Jocelyn stomped her foot. “Spare me the tears, Michael. You were old enough to make your own decisions and accept the consequences. As I remember it, you thought too that it was an easy way to pick up a little extra cash. I never twisted your arm.”
“The hell you didn’t. You stayed on top of me night and day until I finally agreed. Never gave me a minute’s peace.”
Jocelyn abruptly stood up. “I get it now. You came here to lay a guilt trip on me, to tell me how I ruined your life. Fine. I’m filled with remorse and will henceforth hang my head in shame. Satisfied? Are you ready to leave now?”
Connor stayed seated. “The least you could have done was to have waited until I was released to divorce me. That was the final straw. Once I’d seen the papers, I knew I had nothing left to hope for when I got out, nothing to keep me going.”
“Stop crying in your beer, won’t you? It’s all water under the bridge.”
“That’s funny,” said Connor. “I saw Gallagher the other day and he used the exact same expression. Everyone must think I’m nothing now but a big crybaby.”
That registered. Jocelyn looked at him sharply. “What the hell were you doing hanging out with Gallager? You should stay away from that guy. He’s nothing but trouble.”
“Are you kidding me? He’s the only friend I’ve got left. Everyone else treats me like poison. Gallagher at least will sit there and listen while I vent.”
“You and I had other friends. Remember the Harrisons? Betty works at an employment agency in midtown. She might be able to find you something.”
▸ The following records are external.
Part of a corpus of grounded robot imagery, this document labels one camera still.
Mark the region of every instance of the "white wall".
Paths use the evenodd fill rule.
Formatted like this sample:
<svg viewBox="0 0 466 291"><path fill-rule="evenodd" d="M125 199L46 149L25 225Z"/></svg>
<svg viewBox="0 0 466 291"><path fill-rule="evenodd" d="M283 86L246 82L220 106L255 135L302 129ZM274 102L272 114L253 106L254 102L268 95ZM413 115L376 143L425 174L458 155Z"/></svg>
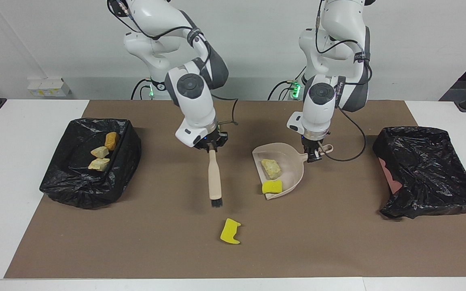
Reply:
<svg viewBox="0 0 466 291"><path fill-rule="evenodd" d="M305 65L298 36L318 0L173 0L205 32L229 69L218 94L264 99ZM372 99L437 100L466 70L466 0L377 0L364 10L372 32ZM128 55L127 28L105 0L0 0L0 96L30 98L28 77L62 76L73 98L128 98L148 75ZM169 54L182 63L185 46Z"/></svg>

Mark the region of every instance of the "wooden brush handle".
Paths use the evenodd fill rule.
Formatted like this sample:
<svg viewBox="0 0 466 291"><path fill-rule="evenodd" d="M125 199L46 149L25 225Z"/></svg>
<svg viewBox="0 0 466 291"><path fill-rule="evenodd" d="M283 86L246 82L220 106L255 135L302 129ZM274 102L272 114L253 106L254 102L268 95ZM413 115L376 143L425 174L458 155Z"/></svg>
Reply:
<svg viewBox="0 0 466 291"><path fill-rule="evenodd" d="M215 150L210 150L210 165L208 166L208 188L210 192L210 200L217 200L222 198L220 170L218 169Z"/></svg>

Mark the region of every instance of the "brown mat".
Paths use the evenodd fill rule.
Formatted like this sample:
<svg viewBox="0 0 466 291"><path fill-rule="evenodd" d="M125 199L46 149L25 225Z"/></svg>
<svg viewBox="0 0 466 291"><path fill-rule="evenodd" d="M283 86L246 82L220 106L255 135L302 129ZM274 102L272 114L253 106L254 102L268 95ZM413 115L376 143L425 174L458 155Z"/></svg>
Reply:
<svg viewBox="0 0 466 291"><path fill-rule="evenodd" d="M232 103L216 102L219 118ZM129 118L144 156L122 198L96 211L44 197L6 278L278 278L311 276L466 276L466 215L387 221L377 210L388 186L371 148L348 162L305 165L303 181L267 201L251 151L286 142L300 102L244 101L238 127L218 153L224 208L207 194L208 156L174 136L182 115L170 101L91 101L84 116ZM370 101L352 114L370 147L383 127L416 125L403 101ZM362 145L336 112L328 142L336 157ZM242 226L241 245L219 240L226 218Z"/></svg>

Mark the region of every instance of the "dustpan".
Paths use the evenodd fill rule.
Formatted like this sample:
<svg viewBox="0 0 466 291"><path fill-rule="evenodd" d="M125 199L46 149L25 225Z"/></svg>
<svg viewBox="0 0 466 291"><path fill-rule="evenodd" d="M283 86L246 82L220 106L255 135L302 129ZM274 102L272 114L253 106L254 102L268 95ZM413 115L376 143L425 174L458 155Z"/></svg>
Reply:
<svg viewBox="0 0 466 291"><path fill-rule="evenodd" d="M333 146L331 146L331 144L325 144L323 148L327 153L333 151ZM305 172L305 166L303 164L307 161L307 154L300 154L289 144L281 142L265 144L255 148L253 150L253 159L262 184L271 180L267 176L267 173L265 173L264 167L261 164L261 160L264 158L275 160L282 170L282 175L278 180L282 181L283 192L278 194L267 193L265 194L267 200L290 193L296 188L299 182L301 182L303 173Z"/></svg>

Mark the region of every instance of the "black plastic bag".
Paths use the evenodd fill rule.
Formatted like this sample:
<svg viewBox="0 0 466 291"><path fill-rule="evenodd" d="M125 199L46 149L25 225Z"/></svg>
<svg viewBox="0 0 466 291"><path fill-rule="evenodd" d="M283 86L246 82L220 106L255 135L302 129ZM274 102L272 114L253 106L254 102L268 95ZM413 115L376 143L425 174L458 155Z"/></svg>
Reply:
<svg viewBox="0 0 466 291"><path fill-rule="evenodd" d="M105 144L106 135L119 135L105 172L87 169L91 151ZM122 196L138 167L141 140L128 120L80 118L71 121L42 179L40 190L53 201L84 209L113 203Z"/></svg>
<svg viewBox="0 0 466 291"><path fill-rule="evenodd" d="M373 151L385 162L392 183L401 184L381 209L383 215L414 219L466 213L466 172L447 131L387 127L373 144Z"/></svg>

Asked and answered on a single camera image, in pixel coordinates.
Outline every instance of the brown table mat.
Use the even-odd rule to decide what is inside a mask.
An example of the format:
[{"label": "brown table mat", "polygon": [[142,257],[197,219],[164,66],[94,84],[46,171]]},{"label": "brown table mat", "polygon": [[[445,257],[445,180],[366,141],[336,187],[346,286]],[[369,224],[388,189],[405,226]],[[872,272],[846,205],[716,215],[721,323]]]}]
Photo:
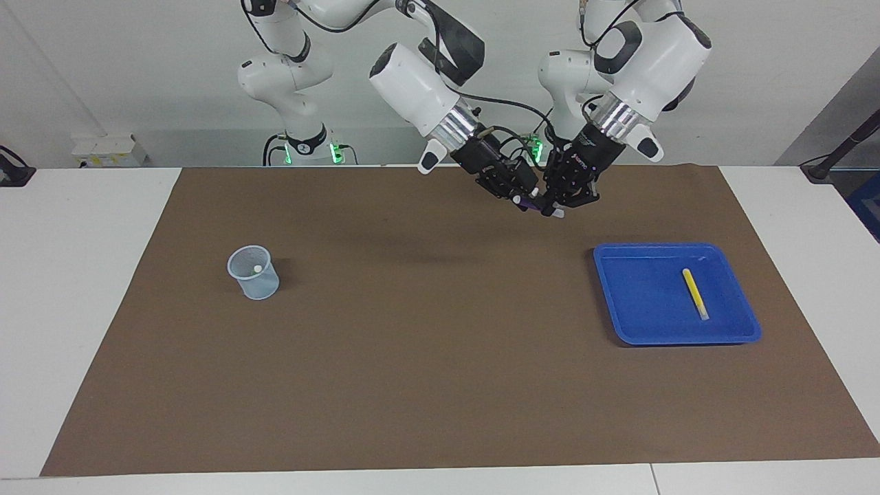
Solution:
[{"label": "brown table mat", "polygon": [[[560,221],[458,169],[184,170],[42,474],[880,456],[718,169],[600,186]],[[763,340],[626,347],[591,250],[658,241],[720,246]]]}]

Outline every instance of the plastic cup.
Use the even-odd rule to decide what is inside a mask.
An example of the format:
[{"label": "plastic cup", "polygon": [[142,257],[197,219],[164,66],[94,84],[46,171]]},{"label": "plastic cup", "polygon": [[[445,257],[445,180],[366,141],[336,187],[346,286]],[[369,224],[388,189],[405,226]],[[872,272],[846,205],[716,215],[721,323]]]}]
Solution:
[{"label": "plastic cup", "polygon": [[263,246],[242,247],[230,256],[226,269],[248,299],[268,299],[278,291],[280,281],[272,255]]}]

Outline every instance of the yellow pen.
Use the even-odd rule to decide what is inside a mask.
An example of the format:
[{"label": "yellow pen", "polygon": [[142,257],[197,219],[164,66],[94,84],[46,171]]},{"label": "yellow pen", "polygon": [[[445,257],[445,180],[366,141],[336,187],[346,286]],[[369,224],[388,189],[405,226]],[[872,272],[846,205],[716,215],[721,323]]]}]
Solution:
[{"label": "yellow pen", "polygon": [[707,321],[709,319],[709,311],[703,302],[703,296],[700,295],[700,289],[697,288],[697,282],[693,279],[693,273],[687,268],[681,273],[685,276],[687,288],[691,291],[691,297],[693,298],[693,303],[697,306],[697,311],[700,312],[700,318],[703,321]]}]

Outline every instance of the white table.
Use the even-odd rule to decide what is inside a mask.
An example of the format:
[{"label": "white table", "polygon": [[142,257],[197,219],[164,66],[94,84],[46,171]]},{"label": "white table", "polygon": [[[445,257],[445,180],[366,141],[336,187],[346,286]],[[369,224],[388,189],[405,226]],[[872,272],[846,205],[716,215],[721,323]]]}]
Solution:
[{"label": "white table", "polygon": [[[797,169],[722,170],[880,436],[880,245],[832,187]],[[42,170],[27,188],[0,189],[0,494],[880,492],[880,459],[28,479],[40,473],[179,173]]]}]

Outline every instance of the power outlet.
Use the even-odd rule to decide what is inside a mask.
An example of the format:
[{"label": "power outlet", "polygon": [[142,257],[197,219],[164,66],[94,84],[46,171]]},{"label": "power outlet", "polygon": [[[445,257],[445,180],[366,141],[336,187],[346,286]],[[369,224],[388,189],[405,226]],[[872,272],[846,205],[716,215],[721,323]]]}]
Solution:
[{"label": "power outlet", "polygon": [[80,168],[139,167],[147,152],[130,134],[105,137],[75,137],[71,155]]}]

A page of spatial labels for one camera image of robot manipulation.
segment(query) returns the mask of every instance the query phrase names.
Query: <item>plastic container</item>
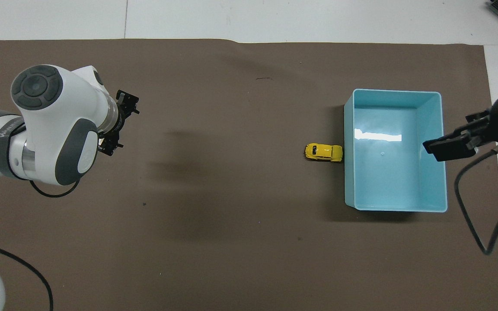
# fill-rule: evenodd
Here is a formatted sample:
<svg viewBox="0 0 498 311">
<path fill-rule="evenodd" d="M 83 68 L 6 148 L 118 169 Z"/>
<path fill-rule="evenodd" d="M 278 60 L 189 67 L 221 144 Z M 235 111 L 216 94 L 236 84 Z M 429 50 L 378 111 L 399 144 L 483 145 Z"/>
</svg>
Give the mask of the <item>plastic container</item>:
<svg viewBox="0 0 498 311">
<path fill-rule="evenodd" d="M 443 135 L 437 92 L 356 89 L 344 107 L 345 203 L 358 210 L 447 210 L 445 163 L 422 142 Z"/>
</svg>

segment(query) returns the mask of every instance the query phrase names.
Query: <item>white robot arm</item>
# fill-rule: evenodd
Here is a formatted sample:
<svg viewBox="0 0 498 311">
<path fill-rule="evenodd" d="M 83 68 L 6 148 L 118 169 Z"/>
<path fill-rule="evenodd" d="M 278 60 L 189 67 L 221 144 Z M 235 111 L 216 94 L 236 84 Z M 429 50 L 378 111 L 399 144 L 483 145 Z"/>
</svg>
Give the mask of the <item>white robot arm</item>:
<svg viewBox="0 0 498 311">
<path fill-rule="evenodd" d="M 55 185 L 77 182 L 97 151 L 111 156 L 138 97 L 119 90 L 115 102 L 97 70 L 37 65 L 13 81 L 22 116 L 0 110 L 0 176 Z M 4 287 L 0 279 L 0 310 Z"/>
</svg>

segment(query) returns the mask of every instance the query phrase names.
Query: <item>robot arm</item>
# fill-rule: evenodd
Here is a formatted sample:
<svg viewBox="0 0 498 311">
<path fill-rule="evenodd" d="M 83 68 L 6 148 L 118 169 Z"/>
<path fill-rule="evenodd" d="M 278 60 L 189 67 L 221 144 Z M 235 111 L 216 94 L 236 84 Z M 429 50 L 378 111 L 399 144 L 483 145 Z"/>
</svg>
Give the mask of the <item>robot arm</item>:
<svg viewBox="0 0 498 311">
<path fill-rule="evenodd" d="M 498 142 L 498 99 L 489 109 L 466 116 L 466 121 L 450 134 L 425 141 L 425 150 L 441 162 L 473 157 L 478 147 Z"/>
<path fill-rule="evenodd" d="M 53 65 L 24 70 L 11 97 L 21 116 L 0 111 L 0 176 L 70 185 L 92 167 L 97 151 L 122 147 L 118 133 L 138 98 L 118 91 L 118 103 L 97 70 Z"/>
</svg>

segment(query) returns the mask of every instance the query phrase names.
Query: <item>yellow toy car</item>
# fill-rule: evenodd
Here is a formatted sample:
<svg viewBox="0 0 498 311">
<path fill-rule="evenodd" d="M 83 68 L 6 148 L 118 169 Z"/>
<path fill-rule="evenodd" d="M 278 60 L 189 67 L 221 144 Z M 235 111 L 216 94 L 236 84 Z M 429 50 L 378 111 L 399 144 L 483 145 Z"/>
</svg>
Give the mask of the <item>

“I’m not going anywhere hat in hand just to get the cold shoulder. Look at the warm welcome I got here. Our old friends aren’t going to treat me any differently. God knows what you told them about me anyway.”
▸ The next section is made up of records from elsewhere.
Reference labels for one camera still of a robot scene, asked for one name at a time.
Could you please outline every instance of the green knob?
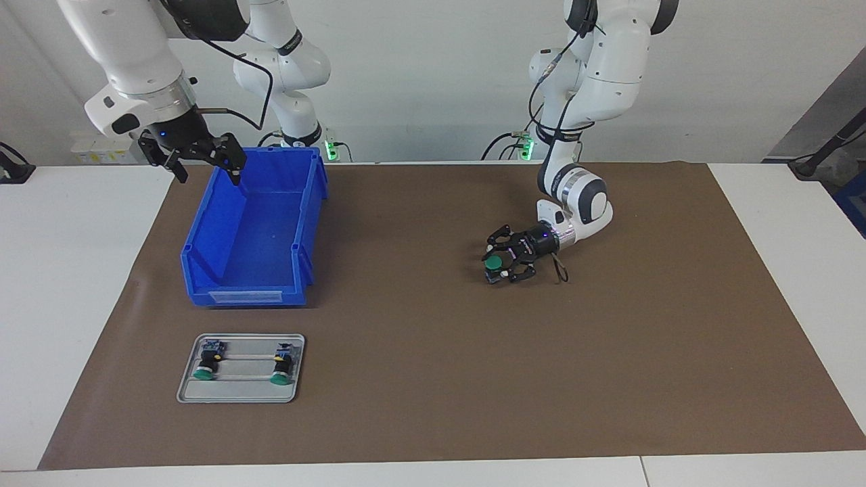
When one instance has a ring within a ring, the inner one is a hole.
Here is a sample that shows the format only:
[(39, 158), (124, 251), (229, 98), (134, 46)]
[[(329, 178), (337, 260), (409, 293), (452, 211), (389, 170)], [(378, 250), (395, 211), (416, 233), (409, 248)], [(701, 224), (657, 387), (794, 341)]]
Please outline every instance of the green knob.
[(212, 373), (209, 370), (204, 370), (202, 368), (196, 370), (196, 372), (193, 372), (192, 376), (198, 380), (213, 380), (214, 379), (214, 373)]
[(276, 384), (277, 386), (288, 386), (288, 377), (281, 373), (275, 373), (274, 375), (271, 375), (271, 384)]
[(490, 256), (488, 260), (484, 261), (484, 267), (490, 271), (497, 271), (502, 269), (502, 257), (500, 256)]

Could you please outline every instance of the black stand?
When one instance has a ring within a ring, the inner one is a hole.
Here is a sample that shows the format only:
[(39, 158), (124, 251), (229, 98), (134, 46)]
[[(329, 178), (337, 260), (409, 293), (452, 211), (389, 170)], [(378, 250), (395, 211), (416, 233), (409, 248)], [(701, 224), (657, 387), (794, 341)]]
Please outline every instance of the black stand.
[(845, 141), (850, 139), (851, 135), (854, 135), (854, 132), (856, 132), (856, 130), (863, 124), (866, 124), (866, 108), (861, 110), (859, 114), (851, 119), (851, 121), (848, 122), (839, 133), (833, 136), (832, 139), (828, 140), (827, 143), (811, 157), (811, 159), (805, 162), (788, 163), (788, 167), (791, 168), (791, 171), (795, 176), (797, 176), (797, 179), (803, 181), (809, 180), (809, 178), (815, 174), (815, 170), (818, 166), (820, 166), (820, 164), (824, 162), (830, 154), (843, 146)]
[(0, 185), (23, 185), (30, 179), (30, 174), (36, 170), (32, 164), (16, 164), (12, 159), (0, 153), (0, 167), (9, 173), (8, 178), (0, 177)]

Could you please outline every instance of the black pole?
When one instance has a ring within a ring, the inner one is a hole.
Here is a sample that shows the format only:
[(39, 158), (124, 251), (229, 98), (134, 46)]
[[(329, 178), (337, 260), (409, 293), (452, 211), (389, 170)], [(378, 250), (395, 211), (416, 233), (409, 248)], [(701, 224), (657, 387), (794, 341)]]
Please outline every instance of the black pole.
[(848, 122), (842, 130), (839, 131), (836, 135), (833, 136), (832, 139), (828, 140), (823, 147), (821, 147), (815, 155), (813, 155), (809, 160), (804, 163), (796, 163), (791, 162), (788, 166), (794, 171), (794, 174), (798, 176), (803, 176), (804, 178), (809, 178), (815, 174), (815, 170), (818, 166), (824, 162), (825, 159), (830, 157), (830, 154), (835, 152), (842, 144), (844, 144), (848, 139), (854, 135), (854, 132), (860, 127), (866, 124), (866, 108), (860, 111), (859, 114), (855, 115), (850, 122)]

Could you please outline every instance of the brown paper mat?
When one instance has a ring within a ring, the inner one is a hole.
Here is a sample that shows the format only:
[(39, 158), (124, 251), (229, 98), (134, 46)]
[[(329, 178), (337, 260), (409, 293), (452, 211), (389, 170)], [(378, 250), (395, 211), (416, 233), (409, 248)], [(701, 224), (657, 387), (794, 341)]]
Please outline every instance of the brown paper mat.
[[(41, 469), (866, 449), (705, 166), (591, 165), (611, 226), (520, 285), (488, 233), (534, 221), (534, 166), (330, 167), (304, 309), (209, 310), (173, 185)], [(181, 405), (201, 333), (302, 333), (287, 405)]]

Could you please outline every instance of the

“I never told anyone anything. I was too embarrassed to mention your name.”
“Yeah, I bet you were. You just wanted to forget I ever existed, didn’t you?”
Jocelyn’s face turned bright red. “Michael, it’s time for you to leave.”
“I’m not done yet.”
“Oh, yes you are. You don’t want me calling 911 and telling them I’ve got my ex-con ex-husband here trying to start an argument. One phone call and you’ll be spending the night back in jail.”
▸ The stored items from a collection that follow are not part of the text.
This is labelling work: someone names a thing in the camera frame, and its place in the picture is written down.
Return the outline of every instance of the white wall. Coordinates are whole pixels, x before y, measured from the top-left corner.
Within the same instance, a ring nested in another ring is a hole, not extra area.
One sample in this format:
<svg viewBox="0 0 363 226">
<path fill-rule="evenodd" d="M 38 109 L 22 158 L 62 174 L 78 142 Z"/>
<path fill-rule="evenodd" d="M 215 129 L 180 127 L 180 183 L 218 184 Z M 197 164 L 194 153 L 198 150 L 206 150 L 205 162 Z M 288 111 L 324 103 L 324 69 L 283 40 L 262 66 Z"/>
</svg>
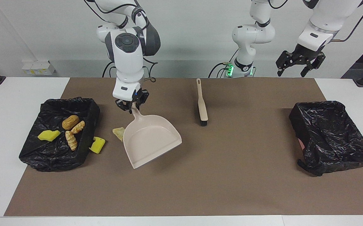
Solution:
<svg viewBox="0 0 363 226">
<path fill-rule="evenodd" d="M 279 5 L 284 0 L 276 0 Z M 159 60 L 157 77 L 205 77 L 211 66 L 227 61 L 236 50 L 232 30 L 253 23 L 249 0 L 139 0 L 157 28 L 162 47 L 152 60 Z M 95 29 L 101 21 L 83 0 L 0 0 L 0 9 L 39 60 L 51 60 L 59 76 L 99 76 L 108 62 L 104 44 Z M 276 76 L 275 61 L 283 50 L 292 51 L 312 10 L 301 0 L 289 0 L 273 10 L 276 38 L 256 45 L 256 76 Z M 345 38 L 363 13 L 360 7 L 346 22 L 337 38 Z M 363 53 L 363 22 L 350 40 L 331 43 L 325 49 L 323 66 L 308 77 L 340 78 Z M 29 59 L 0 22 L 0 73 L 23 76 L 21 61 Z M 302 67 L 286 70 L 284 76 L 299 77 Z"/>
</svg>

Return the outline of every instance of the white table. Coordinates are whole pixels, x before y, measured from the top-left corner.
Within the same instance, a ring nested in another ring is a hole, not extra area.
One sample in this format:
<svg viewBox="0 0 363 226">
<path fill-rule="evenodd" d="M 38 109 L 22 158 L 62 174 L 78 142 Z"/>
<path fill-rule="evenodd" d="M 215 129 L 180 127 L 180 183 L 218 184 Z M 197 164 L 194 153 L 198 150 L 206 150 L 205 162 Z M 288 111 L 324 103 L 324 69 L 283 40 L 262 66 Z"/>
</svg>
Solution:
<svg viewBox="0 0 363 226">
<path fill-rule="evenodd" d="M 0 85 L 0 225 L 363 226 L 363 216 L 3 217 L 26 168 L 18 154 L 40 104 L 47 99 L 59 99 L 68 81 L 69 78 L 7 78 Z M 346 105 L 349 116 L 363 134 L 363 88 L 352 80 L 316 79 L 316 82 L 327 100 Z"/>
</svg>

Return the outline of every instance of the beige dustpan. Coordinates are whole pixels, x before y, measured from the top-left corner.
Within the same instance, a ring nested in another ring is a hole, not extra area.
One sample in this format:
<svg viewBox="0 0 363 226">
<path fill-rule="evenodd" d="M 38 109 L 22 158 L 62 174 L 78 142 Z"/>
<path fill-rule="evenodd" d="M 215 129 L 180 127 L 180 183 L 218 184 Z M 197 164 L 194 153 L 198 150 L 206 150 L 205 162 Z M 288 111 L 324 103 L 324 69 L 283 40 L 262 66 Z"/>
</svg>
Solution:
<svg viewBox="0 0 363 226">
<path fill-rule="evenodd" d="M 181 144 L 181 136 L 164 117 L 143 116 L 132 105 L 135 118 L 124 131 L 124 148 L 134 169 Z"/>
</svg>

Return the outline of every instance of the green light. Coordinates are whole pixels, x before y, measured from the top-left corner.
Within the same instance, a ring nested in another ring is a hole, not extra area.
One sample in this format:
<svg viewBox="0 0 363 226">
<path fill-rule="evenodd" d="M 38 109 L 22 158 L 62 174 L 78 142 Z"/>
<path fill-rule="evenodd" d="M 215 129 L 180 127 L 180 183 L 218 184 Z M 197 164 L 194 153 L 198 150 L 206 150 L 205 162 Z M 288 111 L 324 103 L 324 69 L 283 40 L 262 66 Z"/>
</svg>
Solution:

Connor looked at her and saw she was serious. He rose slowly from the sofa and stood for a moment facing her. “I’m going. I just wanted to know why you did all this. I hope there was a good reason. Otherwise, you fucked up my whole life for nothing.”
Jocelyn glared at him. “How the hell should I know why things turned out the way they did? Who knows why anything in life turns out the way it does? Shit happens, and that’s all there is to it.”
Connor didn’t say anything else, just turned and walked to the door and let himself out. From behind him he heard Jocelyn sobbing hoarsely.